Потом мы ехали в автобусе, и я сидел и думал.
— Сергей Иванович, — спросил я, — а как это все называется?
— Что это?
— Ну это! — Я показал рукой вокруг себя.
— А-а-а. Это называется Пэ-Тэ-Эс. Передвижная телевизионная станция. Почему передвижная, — понятно? Телевизионная тоже понятно. Ну, и станция — тоже ясно. Если где-то что-нибудь интересное происходит, сразу же выезжает туда Пэ-Тэ-Эс и передает это на весь город или на всю страну. Смотря, насколько это интересно. Сегодняшний футбол, к примеру, мы с тобой на всю страну показывали.
— На всю страну? Вот это да!
— На всю, а как же!
— Сергей Иванович! Я вот чего не понимаю: такой маленький автобус, отдельно от студии, — как в нем только силы хватает?
— Он не совсем отдельно. Из автобуса мы только на студию передаем. Может, видел нашу антенну высоко над стадионом, вроде дырявого таза и направлена в сторону студии. От нас волны только на студию приходят, а там уж усиливаются и по всему городу идут, а то и по всей стране. Вот так, смотри. — И Сергей Иванович нарисовал на листке бумаги:
— Понимаешь?
— Да.
— Выходит, — не совсем отдельно. И уезжать по этой причине мы очень далеко не можем. Как только приезжаем на место, сразу же лезем с нашей антенной-тазом на самую высокую точку, какая есть поблизости — крыша дома или заводская труба, и смотрим оттуда в бинокль в сторону студии. Если видна еще вышка-антенна, значит, передача может пойти. Если вышка не видна, — привет, ничего не выйдет.

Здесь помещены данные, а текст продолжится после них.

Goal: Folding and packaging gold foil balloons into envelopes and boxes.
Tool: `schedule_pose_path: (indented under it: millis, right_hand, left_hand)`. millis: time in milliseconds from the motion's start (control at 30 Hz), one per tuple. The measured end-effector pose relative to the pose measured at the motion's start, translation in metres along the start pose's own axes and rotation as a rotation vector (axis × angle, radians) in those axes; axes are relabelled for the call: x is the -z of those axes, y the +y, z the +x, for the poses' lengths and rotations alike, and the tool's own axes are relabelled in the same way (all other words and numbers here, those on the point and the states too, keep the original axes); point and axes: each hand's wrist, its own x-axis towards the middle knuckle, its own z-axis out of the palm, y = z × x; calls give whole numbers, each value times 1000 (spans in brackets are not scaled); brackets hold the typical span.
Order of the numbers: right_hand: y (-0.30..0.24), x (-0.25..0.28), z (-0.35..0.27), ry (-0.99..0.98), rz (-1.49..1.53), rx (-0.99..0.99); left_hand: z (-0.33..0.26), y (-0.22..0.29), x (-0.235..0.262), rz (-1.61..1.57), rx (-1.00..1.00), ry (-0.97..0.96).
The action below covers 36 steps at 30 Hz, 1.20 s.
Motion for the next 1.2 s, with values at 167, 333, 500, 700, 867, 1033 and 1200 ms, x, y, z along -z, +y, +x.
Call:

Когда передача уж очень важная, мы сначала пробу проводим. Приезжаем, ставим наш таз на самую верхнюю точку и передаем что-нибудь — ну обычно ту комнату, или зал, или лабораторию, откуда передача будет идти. Как мы говорим — «сдаем картину». А на студии ее принимают. Потом сообщают нам — хорошо видно или нет.
— А если плохо?
— Ну что?.. Освещения пробуем добавить, парочку прожекторов подкатить. Вообще сложное это дело. Заманчиво, конечно, с «живого» объекта передавать... но хлопот, как говорят, полон рот.
— А что еще?
— Долго рассказывать. Свободный телефон надо найти — подключиться для связи со студией. Место найти, лихтваген поставить — ну, световой вагон, по-нашему, в нем прожекторы привозят, ну и источники электропитания. И вообще всякие неожиданности могут быть — любые люди могут прийти, любые события случиться... Это тебе не в студии, где все рассчитано. И надо, чтобы и мы жизни проходящей не мешали.
Грош нам цена, если мы, рассказывая о работе лаборатории, парализуем эту работу на весь день! Так скоро нас вообще никуда не будут пускать... Ясно?
— Да! — сказал я потом. — И вообще хорошо бы вот так работать! Сколько интересного увидеть можно!